◆ Your objective: Would you retype exactly the lines below, starting with the one that has "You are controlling" and going on through the one that has "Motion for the", with no pictures and nothing else?

╔══

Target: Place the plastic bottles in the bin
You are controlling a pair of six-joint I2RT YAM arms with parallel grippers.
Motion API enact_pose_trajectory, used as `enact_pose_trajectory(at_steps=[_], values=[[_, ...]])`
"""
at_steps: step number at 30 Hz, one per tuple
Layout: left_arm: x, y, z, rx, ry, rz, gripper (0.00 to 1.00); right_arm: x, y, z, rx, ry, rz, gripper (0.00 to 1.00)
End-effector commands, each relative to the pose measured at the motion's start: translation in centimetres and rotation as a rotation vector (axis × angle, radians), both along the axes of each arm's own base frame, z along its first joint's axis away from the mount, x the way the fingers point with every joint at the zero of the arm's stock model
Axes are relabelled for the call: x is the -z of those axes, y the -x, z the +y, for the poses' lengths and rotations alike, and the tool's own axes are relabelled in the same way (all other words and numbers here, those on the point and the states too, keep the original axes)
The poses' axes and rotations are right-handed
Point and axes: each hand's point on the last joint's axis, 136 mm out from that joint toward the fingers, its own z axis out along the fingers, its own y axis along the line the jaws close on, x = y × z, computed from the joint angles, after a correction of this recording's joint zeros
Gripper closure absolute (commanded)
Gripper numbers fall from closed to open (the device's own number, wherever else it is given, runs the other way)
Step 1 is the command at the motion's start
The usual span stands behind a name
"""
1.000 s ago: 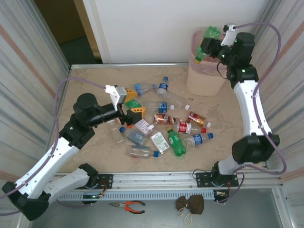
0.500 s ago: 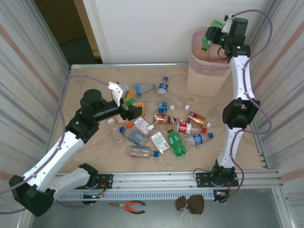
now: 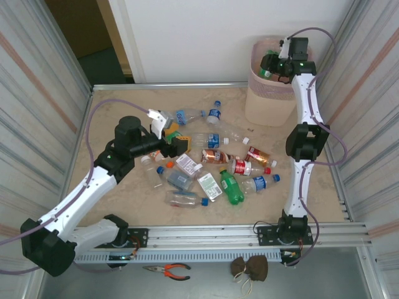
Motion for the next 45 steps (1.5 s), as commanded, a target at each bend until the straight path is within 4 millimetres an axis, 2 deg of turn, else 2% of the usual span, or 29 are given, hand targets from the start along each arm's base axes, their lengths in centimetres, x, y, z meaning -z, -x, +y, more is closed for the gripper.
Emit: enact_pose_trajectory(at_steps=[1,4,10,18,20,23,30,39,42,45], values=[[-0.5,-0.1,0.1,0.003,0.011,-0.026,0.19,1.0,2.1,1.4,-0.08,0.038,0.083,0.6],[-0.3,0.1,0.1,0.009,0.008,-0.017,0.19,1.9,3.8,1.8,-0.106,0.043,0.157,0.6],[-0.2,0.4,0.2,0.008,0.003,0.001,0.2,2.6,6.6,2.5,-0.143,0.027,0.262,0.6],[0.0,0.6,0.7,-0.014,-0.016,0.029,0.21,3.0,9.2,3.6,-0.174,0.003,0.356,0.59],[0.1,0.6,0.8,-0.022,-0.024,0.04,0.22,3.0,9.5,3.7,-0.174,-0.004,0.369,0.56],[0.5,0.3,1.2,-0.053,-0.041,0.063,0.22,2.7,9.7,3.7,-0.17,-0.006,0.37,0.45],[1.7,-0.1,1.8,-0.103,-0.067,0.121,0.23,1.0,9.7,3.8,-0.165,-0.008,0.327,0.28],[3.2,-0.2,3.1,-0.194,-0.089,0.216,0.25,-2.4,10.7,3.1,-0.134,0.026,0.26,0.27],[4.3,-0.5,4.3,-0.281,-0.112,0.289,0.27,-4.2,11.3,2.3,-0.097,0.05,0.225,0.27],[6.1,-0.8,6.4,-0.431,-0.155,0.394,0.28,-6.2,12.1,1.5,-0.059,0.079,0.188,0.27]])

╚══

◆ Task result:
You are controlling a pair of six-joint I2RT YAM arms with parallel grippers.
Motion API enact_pose_trajectory, used as `enact_pose_trajectory(at_steps=[_], values=[[_, ...]])`
"""
at_steps: step number at 30 Hz, one per tuple
Layout: left_arm: x, y, z, rx, ry, rz, gripper (0.00 to 1.00); right_arm: x, y, z, rx, ry, rz, gripper (0.00 to 1.00)
End-effector commands, each relative to the pose measured at the motion's start: translation in centimetres and rotation as a rotation vector (axis × angle, radians), both along the axes of each arm's own base frame, z along its first joint's axis away from the mount, x the way the fingers point with every joint at the zero of the arm's stock model
Axes are relabelled for the call: x is the -z of those axes, y the -x, z the +y, for the poses' lengths and rotations alike, and the tool's own axes are relabelled in the same way (all other words and numbers here, those on the point and the states too, keep the original axes)
The poses' axes and rotations are right-handed
Point and axes: each hand's point on the last joint's axis, 136 mm out from that joint toward the fingers, its own z axis out along the fingers, its own y axis along the line the jaws close on, x = y × z, computed from the joint angles, after a correction of this recording's joint zeros
Gripper closure absolute (commanded)
Gripper numbers fall from closed to open (the device's own number, wherever else it is given, runs the other way)
Step 1 is the command at the motion's start
The usual span stands behind a name
"""
1.000 s ago: 
0.500 s ago: 
now: 
Motion for the next 45 steps (1.5 s), as commanded, a target at each bend until the straight path is within 4 millimetres an axis, 2 deg of turn, else 2% of the usual span, or 29 are given, hand targets from the start along each arm's base axes, their lengths in centimetres, x, y, z meaning -z, -x, +y, more is closed for the gripper.

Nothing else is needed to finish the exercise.